Creation and Validation of a Novel Sex-Specific Mortality Risk Score in LVAD Recipients.
Published Web Locationhttps://doi.org/10.1161/jaha.120.020019
Background Prior studies have shown that women have worse 3-month survival after receiving a left ventricular assist device compared with men. Currently used prognostic scores, including the Heartmate II Risk Score, do not account for the increased residual risk in women. We used the IMACS (International Society for Heart and Lung Transplantation Mechanically Assisted Circulatory Support) registry to create and validate a sex-specific risk score for early mortality in left ventricular assist device recipients. Methods and Results Adult patients with a continuous-flow LVAD from the IMACS registry were randomly divided into a derivation cohort (DC; n=9113; 21% female) and a validation cohort (VC; n=6074; 21% female). The IMACS Risk Score was developed in the DC to predict 3-month mortality, from preoperative candidate predictors selected using the Akaike information criterion, or significant sex × variable interaction. In the DC, age, cardiogenic shock at implantation, body mass index, blood urea nitrogen, bilirubin, hemoglobin, albumin, platelet count, left ventricular end-diastolic diameter, tricuspid regurgitation, dialysis, and major infection before implantation were retained as significant predictors of 3-month mortality.
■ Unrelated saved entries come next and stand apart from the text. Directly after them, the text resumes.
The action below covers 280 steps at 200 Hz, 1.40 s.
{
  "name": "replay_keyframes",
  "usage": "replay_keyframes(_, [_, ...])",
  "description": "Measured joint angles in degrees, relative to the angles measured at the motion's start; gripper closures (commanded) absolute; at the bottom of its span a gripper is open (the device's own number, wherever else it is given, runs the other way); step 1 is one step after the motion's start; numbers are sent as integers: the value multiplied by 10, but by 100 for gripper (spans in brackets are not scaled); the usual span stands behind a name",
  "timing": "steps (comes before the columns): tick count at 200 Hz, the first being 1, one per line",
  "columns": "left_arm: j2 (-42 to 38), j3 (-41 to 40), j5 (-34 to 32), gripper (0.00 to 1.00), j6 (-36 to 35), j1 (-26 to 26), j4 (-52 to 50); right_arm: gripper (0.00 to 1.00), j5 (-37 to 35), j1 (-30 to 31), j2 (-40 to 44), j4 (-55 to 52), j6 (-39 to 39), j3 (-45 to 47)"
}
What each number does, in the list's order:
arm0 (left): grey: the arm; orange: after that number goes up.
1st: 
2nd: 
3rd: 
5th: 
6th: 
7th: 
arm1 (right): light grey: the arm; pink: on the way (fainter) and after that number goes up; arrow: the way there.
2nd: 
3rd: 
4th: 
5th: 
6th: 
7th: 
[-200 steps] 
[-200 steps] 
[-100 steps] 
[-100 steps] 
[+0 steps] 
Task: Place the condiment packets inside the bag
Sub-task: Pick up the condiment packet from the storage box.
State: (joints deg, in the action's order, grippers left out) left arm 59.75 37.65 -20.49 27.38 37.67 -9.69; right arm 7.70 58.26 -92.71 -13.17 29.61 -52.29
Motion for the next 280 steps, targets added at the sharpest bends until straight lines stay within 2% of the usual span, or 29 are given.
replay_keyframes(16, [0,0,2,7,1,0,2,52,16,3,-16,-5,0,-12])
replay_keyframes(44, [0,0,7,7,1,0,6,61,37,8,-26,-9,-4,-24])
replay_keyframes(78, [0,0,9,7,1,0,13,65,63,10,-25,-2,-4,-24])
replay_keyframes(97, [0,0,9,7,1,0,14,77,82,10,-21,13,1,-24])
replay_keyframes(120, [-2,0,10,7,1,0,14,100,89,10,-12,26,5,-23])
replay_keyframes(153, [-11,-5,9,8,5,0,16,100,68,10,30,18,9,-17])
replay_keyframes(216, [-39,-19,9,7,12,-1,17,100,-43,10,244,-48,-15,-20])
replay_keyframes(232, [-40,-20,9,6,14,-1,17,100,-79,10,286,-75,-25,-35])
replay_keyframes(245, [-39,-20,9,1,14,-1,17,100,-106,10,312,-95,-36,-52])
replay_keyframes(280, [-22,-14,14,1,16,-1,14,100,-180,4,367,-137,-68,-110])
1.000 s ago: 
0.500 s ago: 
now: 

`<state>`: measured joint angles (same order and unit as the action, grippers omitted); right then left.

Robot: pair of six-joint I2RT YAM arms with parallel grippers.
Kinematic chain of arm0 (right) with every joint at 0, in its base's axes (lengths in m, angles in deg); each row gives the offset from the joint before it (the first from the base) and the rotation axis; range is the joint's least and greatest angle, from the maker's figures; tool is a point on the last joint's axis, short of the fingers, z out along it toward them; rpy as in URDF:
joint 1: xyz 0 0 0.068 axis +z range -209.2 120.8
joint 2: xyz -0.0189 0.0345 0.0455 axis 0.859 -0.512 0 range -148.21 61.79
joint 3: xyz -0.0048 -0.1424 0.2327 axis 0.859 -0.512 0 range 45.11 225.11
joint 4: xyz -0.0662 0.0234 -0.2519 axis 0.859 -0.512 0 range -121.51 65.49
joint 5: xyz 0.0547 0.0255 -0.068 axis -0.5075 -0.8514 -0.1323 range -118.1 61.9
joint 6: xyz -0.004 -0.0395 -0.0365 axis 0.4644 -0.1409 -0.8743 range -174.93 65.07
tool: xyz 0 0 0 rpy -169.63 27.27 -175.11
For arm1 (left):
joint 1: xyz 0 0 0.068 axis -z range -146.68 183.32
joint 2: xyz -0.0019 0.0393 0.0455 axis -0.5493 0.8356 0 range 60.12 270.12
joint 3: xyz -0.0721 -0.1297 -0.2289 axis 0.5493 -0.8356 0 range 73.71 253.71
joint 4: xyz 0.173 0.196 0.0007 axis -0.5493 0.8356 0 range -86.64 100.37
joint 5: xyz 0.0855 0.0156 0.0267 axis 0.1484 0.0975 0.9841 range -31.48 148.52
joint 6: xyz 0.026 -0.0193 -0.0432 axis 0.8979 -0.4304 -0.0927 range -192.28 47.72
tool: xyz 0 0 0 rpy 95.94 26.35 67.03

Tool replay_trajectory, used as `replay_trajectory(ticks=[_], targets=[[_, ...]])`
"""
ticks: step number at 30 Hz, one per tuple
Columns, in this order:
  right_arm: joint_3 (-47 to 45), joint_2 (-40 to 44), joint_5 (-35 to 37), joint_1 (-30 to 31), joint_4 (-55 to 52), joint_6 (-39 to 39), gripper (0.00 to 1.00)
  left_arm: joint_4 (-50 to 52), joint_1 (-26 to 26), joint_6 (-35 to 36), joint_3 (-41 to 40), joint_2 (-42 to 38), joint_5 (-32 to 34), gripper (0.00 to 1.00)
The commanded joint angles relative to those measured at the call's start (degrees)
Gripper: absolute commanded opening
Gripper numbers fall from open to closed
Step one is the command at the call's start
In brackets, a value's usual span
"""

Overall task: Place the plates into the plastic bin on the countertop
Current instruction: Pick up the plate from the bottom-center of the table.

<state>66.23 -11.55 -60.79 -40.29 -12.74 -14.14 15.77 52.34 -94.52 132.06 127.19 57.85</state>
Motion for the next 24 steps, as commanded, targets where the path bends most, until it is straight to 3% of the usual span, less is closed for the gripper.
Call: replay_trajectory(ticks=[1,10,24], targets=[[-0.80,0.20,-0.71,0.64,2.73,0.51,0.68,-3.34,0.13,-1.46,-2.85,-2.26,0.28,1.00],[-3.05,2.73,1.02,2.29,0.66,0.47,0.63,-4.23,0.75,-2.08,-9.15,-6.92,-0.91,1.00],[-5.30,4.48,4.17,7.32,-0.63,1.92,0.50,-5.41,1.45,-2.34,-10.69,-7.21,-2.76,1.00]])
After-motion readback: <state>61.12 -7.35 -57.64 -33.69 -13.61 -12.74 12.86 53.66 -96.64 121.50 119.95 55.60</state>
There was significant ischemic heart failure × sex and platelet count × sex interaction. For each quartile increase in IMACS risk score, men (odds ratio [OR], 1.86; 95% CI, 1.74-2.00; P<0.0001), and women (OR, 1.93; 95% CI, 1.47-2.59; P<0.0001) had higher odds of 3-month mortality. The IMACS risk score represented a significant improvement over Heartmate II Risk Score (IMACS risk score area under the receiver operating characteristic curve: men: DC, 0.71; 95% CI, 0.69-0.73; VC, 0.69; 95% CI, 0.66-0.72; women: DC, 0.73; 95% CI, 0.70-0.77; VC, 0.71 [95% CI, 0.66-0.76; P<0.01 for improvement in receiver operating characteristic) and provided excellent risk calibration in both sexes. Removal of sex-specific interaction terms resulted in significant loss of model fit. Conclusions A sex-specific risk score provides excellent risk prediction in LVAD recipients.